S’agissant du panier de soins, figurent les soins ambulatoires, les hospitalisations, les soins de maternité, les analyses de laboratoire et examens d’imagerie médicale, les médicaments, les évacuations sanitaires sur le territoire national. Quant aux prestations exclues du panier, on retient les lunetteries, les prothèses dentaires, les évacuations sanitaires à l’extérieur du pays.
Evoquant la typologie de la fraude, le directeur général adjoint a évoqué l’existence d’une complicité entre les assurés et les prestataires permettant à d’autres personnes non adhérentes de bénéficier des prestations de l’Assurance maladie obligatoire. « On a enregistré des plaintes émanant de certaines coépouses et responsables de tontines par rapport aux cas de fraudes », a noté le directeur général adjoint de la CANAM, en indiquant que de hauts cadres politiques et administratifs, sans citer de noms, sont impliqués dans des affaires de fraude.
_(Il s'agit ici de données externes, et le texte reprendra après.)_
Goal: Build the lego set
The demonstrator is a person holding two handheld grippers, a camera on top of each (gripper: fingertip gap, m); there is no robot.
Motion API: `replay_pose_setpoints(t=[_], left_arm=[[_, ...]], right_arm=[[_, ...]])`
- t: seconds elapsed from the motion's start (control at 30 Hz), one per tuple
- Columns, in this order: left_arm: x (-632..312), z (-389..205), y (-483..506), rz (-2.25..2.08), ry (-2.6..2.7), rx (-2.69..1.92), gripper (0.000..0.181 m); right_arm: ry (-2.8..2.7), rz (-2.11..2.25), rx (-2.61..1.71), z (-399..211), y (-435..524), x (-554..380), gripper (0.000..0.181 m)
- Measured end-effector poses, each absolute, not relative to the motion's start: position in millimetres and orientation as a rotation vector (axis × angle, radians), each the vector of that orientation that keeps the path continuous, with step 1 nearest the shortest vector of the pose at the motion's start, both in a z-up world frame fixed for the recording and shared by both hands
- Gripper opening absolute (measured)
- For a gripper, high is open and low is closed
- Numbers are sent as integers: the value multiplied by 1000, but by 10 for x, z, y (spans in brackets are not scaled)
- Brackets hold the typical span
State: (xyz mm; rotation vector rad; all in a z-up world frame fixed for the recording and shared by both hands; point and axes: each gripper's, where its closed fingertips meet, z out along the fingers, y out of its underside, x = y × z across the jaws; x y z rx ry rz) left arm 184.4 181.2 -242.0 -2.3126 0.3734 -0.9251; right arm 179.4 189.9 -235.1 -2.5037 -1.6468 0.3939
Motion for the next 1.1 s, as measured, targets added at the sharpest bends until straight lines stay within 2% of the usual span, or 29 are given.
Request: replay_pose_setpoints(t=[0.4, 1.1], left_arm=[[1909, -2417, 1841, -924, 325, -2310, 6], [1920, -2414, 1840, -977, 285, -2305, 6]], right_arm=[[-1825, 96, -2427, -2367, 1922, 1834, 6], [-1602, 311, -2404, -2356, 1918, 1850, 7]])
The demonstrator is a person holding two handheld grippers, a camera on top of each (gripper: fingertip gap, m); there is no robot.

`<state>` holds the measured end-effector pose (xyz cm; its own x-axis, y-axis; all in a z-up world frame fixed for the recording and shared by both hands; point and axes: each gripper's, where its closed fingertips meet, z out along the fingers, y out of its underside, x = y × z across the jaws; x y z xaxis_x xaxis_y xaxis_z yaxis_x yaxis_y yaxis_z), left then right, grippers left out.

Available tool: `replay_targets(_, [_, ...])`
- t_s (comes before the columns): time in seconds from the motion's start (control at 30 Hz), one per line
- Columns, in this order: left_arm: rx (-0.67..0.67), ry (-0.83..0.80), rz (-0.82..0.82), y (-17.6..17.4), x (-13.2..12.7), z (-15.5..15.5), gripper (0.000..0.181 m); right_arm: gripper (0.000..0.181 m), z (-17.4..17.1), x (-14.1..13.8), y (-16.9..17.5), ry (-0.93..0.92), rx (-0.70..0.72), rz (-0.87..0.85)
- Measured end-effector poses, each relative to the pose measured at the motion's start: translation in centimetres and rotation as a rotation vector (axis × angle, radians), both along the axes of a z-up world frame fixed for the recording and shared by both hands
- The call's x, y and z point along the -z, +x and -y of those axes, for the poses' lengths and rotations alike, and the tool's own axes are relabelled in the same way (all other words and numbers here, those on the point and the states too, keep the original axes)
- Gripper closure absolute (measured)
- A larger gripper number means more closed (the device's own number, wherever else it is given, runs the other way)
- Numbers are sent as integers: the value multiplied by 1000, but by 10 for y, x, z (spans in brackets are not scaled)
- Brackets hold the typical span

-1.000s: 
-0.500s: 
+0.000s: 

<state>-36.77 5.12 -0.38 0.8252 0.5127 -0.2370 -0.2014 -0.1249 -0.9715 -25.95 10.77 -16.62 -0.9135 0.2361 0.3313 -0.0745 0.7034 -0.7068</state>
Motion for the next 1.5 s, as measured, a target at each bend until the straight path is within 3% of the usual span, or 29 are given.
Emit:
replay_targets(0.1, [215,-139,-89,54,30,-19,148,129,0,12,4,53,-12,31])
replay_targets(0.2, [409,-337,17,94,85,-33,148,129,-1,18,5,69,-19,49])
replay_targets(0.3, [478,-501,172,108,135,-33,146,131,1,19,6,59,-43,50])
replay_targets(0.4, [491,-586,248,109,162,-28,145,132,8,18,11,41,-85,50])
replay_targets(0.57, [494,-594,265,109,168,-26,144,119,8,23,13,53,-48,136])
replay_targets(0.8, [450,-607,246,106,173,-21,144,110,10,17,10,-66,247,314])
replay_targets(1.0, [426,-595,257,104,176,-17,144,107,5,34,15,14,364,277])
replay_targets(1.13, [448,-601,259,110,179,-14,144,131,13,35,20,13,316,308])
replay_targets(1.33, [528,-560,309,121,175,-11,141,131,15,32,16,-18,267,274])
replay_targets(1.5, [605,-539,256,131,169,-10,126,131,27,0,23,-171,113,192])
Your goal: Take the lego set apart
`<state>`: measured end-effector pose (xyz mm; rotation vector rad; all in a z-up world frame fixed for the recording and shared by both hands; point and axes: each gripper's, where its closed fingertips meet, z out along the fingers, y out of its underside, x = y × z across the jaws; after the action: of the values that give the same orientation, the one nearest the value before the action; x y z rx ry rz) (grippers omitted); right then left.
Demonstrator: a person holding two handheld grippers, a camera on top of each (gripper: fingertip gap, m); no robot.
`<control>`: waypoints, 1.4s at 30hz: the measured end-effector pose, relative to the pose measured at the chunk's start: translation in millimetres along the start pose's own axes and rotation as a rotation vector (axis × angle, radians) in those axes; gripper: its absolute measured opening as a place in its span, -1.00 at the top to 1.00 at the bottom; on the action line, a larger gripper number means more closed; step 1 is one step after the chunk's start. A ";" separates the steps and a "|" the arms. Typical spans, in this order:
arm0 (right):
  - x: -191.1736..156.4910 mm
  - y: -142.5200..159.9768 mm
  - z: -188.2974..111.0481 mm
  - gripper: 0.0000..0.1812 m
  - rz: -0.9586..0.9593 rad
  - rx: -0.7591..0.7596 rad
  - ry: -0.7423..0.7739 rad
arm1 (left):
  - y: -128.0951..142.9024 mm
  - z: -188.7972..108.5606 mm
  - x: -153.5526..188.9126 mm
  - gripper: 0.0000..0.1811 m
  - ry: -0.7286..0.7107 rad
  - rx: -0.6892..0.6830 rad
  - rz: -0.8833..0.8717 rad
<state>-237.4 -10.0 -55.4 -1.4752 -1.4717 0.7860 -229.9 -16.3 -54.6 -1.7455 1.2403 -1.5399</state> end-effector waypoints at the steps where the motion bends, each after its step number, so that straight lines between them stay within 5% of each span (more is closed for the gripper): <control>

Dans le cadre de la prévention et de la lutte contre la fraude aux prestations de l’AMO, la CANAM a entrepris un vaste chantier de système d’information intégré de web services. Elle entend renforcer sa collaboration avec les acteurs clés pour favoriser une meilleure synergie dans la riposte et la gestion des cas de fraude.
Alassane Balobo Dicko a relevé qu’un système de prévention contre la fraude est déjà appliqué par sa structure. Parmi les moyens de lutte, figurent l’élaboration d’outils de détection des fraudes et abus ; le suivi régulier des activités des prestataires de soins et des assurés ; l’élaboration de statistiques régulières sur la consommation médicale et la modernisation du système d’information intégré du type web. Le dispositif prévoit également des sanctions contre les auteurs de fraude. La CANAM a ainsi pris des dispositions pour qu’un assuré ne puisse se rendre chez deux médecins généralistes pour une même maladie, en moins de 24 heures.